Exercise>
Copy every line of the listing that holds the string "Trace".

Records for the task>
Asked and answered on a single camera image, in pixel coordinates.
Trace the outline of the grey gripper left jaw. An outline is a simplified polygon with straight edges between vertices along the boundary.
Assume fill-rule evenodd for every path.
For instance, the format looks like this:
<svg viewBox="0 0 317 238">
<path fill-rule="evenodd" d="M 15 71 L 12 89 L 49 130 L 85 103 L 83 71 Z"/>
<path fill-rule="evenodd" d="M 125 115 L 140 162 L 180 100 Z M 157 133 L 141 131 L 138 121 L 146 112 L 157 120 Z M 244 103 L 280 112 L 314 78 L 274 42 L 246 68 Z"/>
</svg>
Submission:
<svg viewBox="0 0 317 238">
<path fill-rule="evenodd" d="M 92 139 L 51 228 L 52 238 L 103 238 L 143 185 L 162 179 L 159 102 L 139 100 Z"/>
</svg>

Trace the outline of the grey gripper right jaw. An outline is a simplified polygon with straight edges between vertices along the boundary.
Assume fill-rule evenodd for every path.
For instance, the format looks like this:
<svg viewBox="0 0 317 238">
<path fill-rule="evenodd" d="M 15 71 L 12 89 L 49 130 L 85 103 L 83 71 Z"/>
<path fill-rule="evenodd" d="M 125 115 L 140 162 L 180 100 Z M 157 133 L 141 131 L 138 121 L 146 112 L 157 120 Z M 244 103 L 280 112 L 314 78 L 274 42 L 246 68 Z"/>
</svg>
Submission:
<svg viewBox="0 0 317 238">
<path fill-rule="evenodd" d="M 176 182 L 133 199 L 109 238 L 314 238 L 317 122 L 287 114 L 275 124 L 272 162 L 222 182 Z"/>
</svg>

Response area>
Trace the outline of the grey gripper left jaw. An outline is a simplified polygon with straight edges between vertices along the boundary.
Trace the outline of the grey gripper right jaw. An outline is a simplified polygon with straight edges between vertices along the boundary.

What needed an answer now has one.